TASK REQUIREMENTS
What you hand back must match the listing exactly.
>>
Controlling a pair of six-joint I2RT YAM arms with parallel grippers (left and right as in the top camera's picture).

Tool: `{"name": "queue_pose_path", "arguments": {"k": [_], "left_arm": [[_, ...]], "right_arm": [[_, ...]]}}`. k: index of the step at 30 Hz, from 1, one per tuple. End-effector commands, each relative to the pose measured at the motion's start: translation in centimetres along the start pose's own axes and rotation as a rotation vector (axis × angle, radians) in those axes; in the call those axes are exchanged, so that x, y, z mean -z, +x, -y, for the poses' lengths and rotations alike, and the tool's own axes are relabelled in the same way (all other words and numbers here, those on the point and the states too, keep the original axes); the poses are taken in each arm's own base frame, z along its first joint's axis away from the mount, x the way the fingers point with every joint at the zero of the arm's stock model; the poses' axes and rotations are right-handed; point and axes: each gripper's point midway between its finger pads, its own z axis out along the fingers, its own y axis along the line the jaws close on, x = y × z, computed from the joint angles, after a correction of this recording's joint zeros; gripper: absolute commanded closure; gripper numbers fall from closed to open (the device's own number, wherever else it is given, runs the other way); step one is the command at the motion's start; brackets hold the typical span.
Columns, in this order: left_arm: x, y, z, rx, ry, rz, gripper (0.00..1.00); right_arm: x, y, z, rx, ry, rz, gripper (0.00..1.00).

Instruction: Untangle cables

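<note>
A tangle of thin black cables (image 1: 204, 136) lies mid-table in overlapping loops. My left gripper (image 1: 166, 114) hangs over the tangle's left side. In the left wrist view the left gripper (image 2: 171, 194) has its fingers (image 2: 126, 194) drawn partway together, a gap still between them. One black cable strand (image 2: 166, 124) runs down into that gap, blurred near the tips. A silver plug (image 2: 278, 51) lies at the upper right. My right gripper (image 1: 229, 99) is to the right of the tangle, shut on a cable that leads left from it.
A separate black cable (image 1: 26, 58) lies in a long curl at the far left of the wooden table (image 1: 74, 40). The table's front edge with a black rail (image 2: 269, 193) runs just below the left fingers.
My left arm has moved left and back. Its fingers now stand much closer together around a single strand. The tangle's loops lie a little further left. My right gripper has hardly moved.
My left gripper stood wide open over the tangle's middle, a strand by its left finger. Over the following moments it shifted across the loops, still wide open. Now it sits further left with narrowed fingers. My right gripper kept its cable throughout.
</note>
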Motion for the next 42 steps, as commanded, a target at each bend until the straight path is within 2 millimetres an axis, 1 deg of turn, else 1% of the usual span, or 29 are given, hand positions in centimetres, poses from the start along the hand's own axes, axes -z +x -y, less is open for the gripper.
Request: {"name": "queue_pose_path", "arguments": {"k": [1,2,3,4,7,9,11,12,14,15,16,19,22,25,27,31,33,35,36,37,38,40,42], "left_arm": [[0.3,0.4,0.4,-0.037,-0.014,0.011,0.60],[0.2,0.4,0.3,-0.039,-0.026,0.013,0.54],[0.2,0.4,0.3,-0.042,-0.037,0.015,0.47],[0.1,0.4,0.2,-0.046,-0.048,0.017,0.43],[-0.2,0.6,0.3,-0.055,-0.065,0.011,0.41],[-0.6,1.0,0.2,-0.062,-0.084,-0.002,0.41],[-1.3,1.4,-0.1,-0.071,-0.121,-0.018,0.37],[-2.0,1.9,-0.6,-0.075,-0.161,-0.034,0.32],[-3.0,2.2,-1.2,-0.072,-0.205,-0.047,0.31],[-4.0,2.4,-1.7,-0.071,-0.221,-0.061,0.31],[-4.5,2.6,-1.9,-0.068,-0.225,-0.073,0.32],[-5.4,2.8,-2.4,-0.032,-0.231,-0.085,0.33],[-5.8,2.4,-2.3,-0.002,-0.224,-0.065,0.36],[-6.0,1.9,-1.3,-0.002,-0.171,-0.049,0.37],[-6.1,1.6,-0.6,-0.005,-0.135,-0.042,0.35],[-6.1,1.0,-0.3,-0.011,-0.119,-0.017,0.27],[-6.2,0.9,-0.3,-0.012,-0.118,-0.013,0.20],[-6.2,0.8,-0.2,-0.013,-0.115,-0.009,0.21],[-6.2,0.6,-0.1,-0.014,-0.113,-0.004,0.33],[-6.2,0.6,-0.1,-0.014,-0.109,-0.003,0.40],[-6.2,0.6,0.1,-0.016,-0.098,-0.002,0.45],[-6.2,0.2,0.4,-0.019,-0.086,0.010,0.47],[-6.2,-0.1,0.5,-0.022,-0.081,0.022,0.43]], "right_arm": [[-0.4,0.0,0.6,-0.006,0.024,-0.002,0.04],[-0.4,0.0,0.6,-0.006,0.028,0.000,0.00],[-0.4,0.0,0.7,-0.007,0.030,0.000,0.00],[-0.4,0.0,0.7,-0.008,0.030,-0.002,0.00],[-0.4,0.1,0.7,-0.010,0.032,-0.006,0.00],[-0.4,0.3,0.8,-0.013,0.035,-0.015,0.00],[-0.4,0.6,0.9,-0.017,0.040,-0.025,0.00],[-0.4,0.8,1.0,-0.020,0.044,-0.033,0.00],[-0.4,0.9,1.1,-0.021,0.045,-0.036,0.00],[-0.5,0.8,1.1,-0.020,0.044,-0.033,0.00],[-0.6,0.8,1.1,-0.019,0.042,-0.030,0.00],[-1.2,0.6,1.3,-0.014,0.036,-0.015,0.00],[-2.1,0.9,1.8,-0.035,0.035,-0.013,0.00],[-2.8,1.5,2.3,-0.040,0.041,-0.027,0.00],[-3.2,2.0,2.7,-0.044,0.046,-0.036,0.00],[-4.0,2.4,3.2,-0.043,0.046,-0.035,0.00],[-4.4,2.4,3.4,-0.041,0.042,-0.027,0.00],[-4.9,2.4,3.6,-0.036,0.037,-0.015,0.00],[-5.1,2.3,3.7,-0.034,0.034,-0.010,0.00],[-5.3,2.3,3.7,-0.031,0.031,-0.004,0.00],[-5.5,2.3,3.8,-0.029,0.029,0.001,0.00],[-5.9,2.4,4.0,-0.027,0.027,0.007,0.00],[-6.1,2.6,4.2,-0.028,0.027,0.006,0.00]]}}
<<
OUTPUT
Controlling a pair of six-joint I2RT YAM arms with parallel grippers (left and right as in the top camera's picture).

Tool: `{"name": "queue_pose_path", "arguments": {"k": [_], "left_arm": [[_, ...]], "right_arm": [[_, ...]]}}`. k: index of the step at 30 Hz, from 1, one per tuple. End-effector commands, each relative to the pose measured at the motion's start: translation in centimetres along the start pose's own axes and rotation as a rotation vector (axis × angle, radians) in those axes; in the call those axes are exchanged, so that x, y, z mean -z, +x, -y, for the poses' lengths and rotations alike, and the tool's own axes are relabelled in the same way (all other words and numbers here, those on the point and the states too, keep the original axes); the poses are taken in each arm's own base frame, z along its first joint's axis away from the mount, x the way the fingers point with every joint at the zero of the arm's stock model; the poses' axes and rotations are right-handed; point and axes: each gripper's point midway between its finger pads, its own z axis out along the fingers, its own y axis along the line the jaws close on, x = y × z, computed from the joint angles, after a correction of this recording's joint zeros; gripper: absolute commanded closure; gripper numbers fall from closed to open (the device's own number, wherever else it is given, runs the other way); step one is the command at the motion's start; brackets hold the typical span.
Columns, in this order: left_arm: x, y, z, rx, ry, rz, gripper (0.00..1.00); right_arm: x, y, z, rx, ry, rz, gripper (0.00..1.00).

Instruction: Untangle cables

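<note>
A tangle of thin black cables (image 1: 204, 136) lies mid-table in overlapping loops. My left gripper (image 1: 166, 114) hangs over the tangle's left side. In the left wrist view the left gripper (image 2: 171, 194) has its fingers (image 2: 126, 194) drawn partway together, a gap still between them. One black cable strand (image 2: 166, 124) runs down into that gap, blurred near the tips. A silver plug (image 2: 278, 51) lies at the upper right. My right gripper (image 1: 229, 99) is to the right of the tangle, shut on a cable that leads left from it.
A separate black cable (image 1: 26, 58) lies in a long curl at the far left of the wooden table (image 1: 74, 40). The table's front edge with a black rail (image 2: 269, 193) runs just below the left fingers.
My left arm has moved left and back. Its fingers now stand much closer together around a single strand. The tangle's loops lie a little further left. My right gripper has hardly moved.
My left gripper stood wide open over the tangle's middle, a strand by its left finger. Over the following moments it shifted across the loops, still wide open. Now it sits further left with narrowed fingers. My right gripper kept its cable throughout.
</note>
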Motion for the next 42 steps, as commanded, a target at each bend until the straight path is within 2 millimetres an axis, 1 deg of turn, else 1% of the usual span, or 29 are given, hand positions in centimetres, poses from the start along the hand's own axes, axes -z +x -y, less is open for the gripper.
Request: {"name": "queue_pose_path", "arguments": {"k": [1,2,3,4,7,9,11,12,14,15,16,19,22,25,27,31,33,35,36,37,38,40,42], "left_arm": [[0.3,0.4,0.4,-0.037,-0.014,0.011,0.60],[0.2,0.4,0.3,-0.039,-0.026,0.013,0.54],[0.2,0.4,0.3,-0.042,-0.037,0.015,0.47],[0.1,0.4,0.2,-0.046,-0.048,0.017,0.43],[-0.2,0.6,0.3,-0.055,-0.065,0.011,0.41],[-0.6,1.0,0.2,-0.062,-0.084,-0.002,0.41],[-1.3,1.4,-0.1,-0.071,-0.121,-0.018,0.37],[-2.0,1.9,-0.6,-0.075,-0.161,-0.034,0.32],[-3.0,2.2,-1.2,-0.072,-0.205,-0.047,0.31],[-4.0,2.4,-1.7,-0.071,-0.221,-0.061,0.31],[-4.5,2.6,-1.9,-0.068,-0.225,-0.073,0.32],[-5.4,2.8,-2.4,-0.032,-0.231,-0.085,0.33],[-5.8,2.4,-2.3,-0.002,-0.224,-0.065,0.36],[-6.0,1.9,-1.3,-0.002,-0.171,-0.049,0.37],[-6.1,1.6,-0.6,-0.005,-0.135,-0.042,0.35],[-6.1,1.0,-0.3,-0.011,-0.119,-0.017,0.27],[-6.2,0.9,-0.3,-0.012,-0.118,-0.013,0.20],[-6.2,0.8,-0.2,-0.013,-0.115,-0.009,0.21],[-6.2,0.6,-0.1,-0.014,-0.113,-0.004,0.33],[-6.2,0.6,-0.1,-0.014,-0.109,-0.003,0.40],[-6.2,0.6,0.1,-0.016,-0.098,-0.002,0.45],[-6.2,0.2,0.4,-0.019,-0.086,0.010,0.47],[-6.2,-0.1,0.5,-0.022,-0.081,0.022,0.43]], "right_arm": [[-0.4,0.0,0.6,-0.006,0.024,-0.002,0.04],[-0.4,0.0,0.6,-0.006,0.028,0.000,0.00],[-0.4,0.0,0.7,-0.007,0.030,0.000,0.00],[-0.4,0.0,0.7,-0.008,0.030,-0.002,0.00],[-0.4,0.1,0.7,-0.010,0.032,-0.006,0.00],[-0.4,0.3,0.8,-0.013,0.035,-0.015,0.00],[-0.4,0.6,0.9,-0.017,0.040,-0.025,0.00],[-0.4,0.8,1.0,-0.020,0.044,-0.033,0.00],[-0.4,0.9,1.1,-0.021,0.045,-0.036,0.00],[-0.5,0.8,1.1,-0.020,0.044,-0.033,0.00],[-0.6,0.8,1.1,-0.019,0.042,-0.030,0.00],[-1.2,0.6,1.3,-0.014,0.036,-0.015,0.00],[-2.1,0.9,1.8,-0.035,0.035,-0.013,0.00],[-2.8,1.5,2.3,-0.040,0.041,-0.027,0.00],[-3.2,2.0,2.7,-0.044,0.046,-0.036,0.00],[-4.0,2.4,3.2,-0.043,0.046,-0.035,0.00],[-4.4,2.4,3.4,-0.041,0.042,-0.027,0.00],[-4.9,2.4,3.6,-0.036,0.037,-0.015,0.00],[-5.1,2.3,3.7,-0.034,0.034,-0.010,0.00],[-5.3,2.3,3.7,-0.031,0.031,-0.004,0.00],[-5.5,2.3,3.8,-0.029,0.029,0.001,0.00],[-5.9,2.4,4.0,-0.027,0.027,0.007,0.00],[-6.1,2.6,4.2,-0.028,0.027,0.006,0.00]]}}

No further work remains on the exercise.